Tier 1: First-Round Consideration

1. DeForest Buckner, Oregon (6-7, 291, 5.05)
Buckner may be the only top-five talent in this draft class getting very little media attention. A big part of this is he’s a non-controversial prospect who may be the closest thing to a sure thing at the defensive line position. Buckner is the ideal five-technique defensive end both in build and athletically speaking, but he can also kick inside as a three-tech defensive tackle in a 4-3 front or play either defensive end and excel as an edge rusher. The Calais Campbell comparisons aren’t far off. (Projection: Top-Five)

2. Andrew Billings, Baylor (6-1, 311, 5.05)
Projections for Billings have been all over the map—some even placing him well into the second round. However, I see a powerful nose tackle who is an immovable space eater in the middle of the tackle box. He also possesses the downfield explosiveness to get into the backfield and break up running plays or push the pocket as an interior pass rusher. Some will try to minimize him to just a two-down run stopper in the NFL, but in my opinion, he’s a complete interior defensive lineman with underrated pass rushing ability. (Projection: Round 1)

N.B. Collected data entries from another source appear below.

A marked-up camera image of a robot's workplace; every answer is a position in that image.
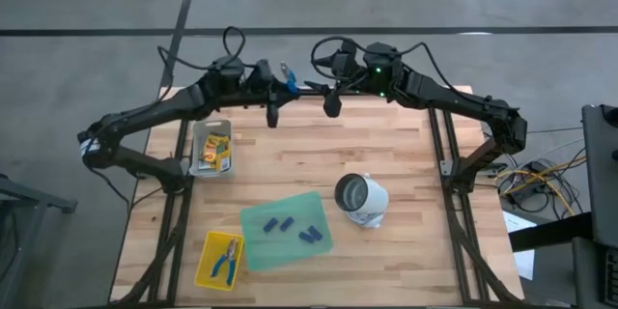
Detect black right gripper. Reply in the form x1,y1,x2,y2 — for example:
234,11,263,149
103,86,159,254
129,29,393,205
302,41,406,120

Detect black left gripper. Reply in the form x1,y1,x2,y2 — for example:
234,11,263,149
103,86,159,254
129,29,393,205
240,78,303,129

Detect blue-handled pliers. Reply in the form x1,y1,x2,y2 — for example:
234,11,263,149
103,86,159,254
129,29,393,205
209,237,241,288
279,60,300,96

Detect yellow perforated plastic basket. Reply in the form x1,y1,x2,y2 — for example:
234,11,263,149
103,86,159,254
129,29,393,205
193,229,246,294

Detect white plastic bin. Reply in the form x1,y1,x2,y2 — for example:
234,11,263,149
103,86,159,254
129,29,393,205
187,119,236,179

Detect white metal mug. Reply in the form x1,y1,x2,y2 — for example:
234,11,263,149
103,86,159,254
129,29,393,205
333,172,390,229

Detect green translucent plastic tray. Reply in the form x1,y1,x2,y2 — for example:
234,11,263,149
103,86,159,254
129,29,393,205
239,190,335,272

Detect black table clamp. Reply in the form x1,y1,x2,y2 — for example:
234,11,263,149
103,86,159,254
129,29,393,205
437,158,509,179

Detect white paper sheet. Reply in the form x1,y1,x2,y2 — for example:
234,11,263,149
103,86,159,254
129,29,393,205
501,210,538,282

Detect black desk beam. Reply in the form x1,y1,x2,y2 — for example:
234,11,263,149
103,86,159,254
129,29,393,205
508,211,596,253

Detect grey metal cart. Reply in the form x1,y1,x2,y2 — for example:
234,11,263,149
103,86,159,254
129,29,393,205
0,172,79,309

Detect black side desk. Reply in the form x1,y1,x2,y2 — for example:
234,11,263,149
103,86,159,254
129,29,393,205
580,102,618,309

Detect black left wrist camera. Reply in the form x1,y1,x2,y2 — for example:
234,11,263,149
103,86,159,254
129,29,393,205
249,58,275,91

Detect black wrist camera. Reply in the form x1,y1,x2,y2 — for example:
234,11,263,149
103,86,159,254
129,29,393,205
326,40,362,82
249,58,275,91

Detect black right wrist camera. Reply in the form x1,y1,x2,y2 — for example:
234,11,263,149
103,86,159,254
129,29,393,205
326,40,362,82

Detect black camera cable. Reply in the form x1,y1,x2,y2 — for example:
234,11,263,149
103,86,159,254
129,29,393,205
156,25,257,74
309,35,484,100

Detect black aluminium rig frame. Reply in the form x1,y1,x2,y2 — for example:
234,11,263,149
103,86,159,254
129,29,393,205
109,86,526,308

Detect tangled floor cables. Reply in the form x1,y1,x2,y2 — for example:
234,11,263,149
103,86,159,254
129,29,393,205
482,127,589,217

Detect yellow floor cable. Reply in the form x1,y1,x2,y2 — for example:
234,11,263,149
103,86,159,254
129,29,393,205
494,156,588,217

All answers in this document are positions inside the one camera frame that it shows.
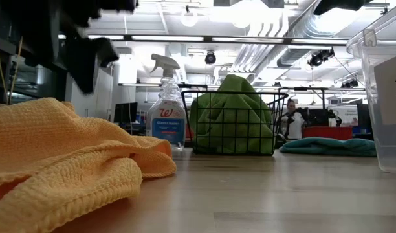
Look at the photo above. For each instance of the round white ceiling lamp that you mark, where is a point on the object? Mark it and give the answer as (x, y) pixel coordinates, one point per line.
(189, 18)

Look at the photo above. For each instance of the clear glass cleaner spray bottle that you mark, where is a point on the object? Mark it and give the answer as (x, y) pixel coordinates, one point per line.
(167, 126)

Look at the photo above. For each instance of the blue microfiber towel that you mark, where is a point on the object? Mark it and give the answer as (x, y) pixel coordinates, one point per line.
(327, 146)

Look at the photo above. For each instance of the white paper label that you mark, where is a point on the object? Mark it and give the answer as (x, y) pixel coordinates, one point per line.
(390, 97)

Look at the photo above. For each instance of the black track light cluster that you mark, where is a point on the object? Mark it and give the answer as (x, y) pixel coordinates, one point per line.
(321, 56)

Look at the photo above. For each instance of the black computer monitor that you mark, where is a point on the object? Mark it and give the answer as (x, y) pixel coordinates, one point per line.
(125, 112)

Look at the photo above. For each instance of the black overhead frame bar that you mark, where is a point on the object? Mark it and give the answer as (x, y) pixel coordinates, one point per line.
(207, 39)

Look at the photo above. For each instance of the green microfiber towel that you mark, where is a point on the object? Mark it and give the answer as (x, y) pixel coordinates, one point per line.
(201, 129)
(243, 106)

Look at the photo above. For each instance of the red box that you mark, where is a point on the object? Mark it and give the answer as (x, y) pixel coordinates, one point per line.
(327, 132)

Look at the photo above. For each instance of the clear plastic storage bin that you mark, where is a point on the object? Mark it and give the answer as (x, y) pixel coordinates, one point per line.
(392, 145)

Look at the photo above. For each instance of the orange microfiber towel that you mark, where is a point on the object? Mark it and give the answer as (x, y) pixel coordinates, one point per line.
(55, 145)

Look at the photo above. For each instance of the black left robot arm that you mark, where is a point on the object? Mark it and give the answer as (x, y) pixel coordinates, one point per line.
(29, 29)

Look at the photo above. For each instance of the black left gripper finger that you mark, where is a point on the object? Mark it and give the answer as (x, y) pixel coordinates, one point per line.
(83, 68)
(105, 51)

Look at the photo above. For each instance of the black ceiling camera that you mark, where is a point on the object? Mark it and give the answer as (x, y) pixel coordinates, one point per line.
(210, 58)

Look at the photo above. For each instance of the person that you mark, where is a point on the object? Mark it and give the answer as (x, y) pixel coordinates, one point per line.
(295, 124)

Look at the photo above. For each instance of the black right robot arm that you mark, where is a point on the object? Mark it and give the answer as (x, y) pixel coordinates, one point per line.
(340, 4)

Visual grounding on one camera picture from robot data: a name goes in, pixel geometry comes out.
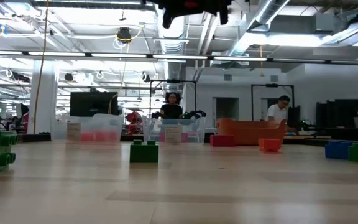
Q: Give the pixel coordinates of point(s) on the small green toy block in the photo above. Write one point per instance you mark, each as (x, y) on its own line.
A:
(144, 154)

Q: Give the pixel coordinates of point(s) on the yellow hanging pendant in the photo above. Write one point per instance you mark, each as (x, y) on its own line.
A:
(262, 74)

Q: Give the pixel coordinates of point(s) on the black ceiling camera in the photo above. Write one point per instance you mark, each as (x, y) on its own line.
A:
(124, 35)

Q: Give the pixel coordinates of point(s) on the orange plastic bin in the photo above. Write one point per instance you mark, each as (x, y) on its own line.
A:
(247, 133)

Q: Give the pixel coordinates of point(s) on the clear plastic bin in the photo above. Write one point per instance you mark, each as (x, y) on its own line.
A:
(197, 127)
(104, 123)

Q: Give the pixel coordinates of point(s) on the red background object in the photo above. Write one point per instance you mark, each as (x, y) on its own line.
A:
(134, 119)

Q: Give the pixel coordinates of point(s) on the white paper label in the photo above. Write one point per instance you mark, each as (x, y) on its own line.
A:
(173, 134)
(73, 130)

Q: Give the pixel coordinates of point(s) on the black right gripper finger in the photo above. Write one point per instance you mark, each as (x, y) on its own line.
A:
(168, 18)
(223, 15)

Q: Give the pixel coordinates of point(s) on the black frame stand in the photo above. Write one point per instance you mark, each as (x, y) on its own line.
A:
(172, 81)
(272, 85)

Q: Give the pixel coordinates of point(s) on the black background robot arm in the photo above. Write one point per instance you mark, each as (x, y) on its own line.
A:
(194, 113)

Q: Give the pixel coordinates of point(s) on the person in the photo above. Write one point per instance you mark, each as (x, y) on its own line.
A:
(277, 113)
(171, 112)

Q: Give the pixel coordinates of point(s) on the black monitor bank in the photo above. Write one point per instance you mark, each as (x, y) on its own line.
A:
(350, 109)

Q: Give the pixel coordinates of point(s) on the blue toy block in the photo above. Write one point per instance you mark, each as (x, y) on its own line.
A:
(337, 151)

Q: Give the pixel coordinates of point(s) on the silver ventilation duct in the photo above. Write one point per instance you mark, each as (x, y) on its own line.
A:
(171, 37)
(266, 12)

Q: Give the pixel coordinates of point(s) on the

3. Jarran Reed, Alabama (6-3, 307, 5.21)
Reed may not be the most explosive or athletically gifted defensive lineman in this year’s class, but he may very well be the most consistent. Reed was a dominant run defender in one of the most talented front sevens in college football. His ability to hold the point of attack and two-gap make him a great fit for 3-4 teams looking for a big-bodied defender to control the line of scrimmage. The hustle and work ethic he brings to the game will quickly endear him to coaches, teammates, and fans. (Projection: Round 1)

4. Sheldon Rankins, Louisville (6-1, 299, 5.03)
Rankins may be the top interior pass rusher in this year’s group. He’s very explosive off the line of scrimmage, and he battles nearly every snap. His best fit at the next level is as a three-technique defensive tackle, but he could also function at end in a 3-4 front. Even though the Aaron Donald comparisons are a bit rich for my blood, Rankins is still a very disruptive interior defensive lineman with quick-twitch athleticism. I just wish he was more disciplined and consistent against the run. (Projection: Round 1)

5. Kenny Clark, UCLA (6-3, 314, 5.06)
I seem to be higher on Clark than most, but even though he’s become a bit of a forgotten man in draft media, on tape I still see the first-round talent many lauded during the college season. In 2015, with several key starters lost to injury on the Bruins defense, Clark stepped up his game and developed into a true impact player and leader in UCLA’s front seven, playing over 80% of the team’s defensive snaps. Clark can play either nose or five-tech defensive end in a 3-4 front, but given his athleticism and ability to create pressure, he could also play role as an interior rusher in the Packers nickel look. He’s one of the few true three-down defensive lineman in this draft class. (Projection: Rounds 1-2)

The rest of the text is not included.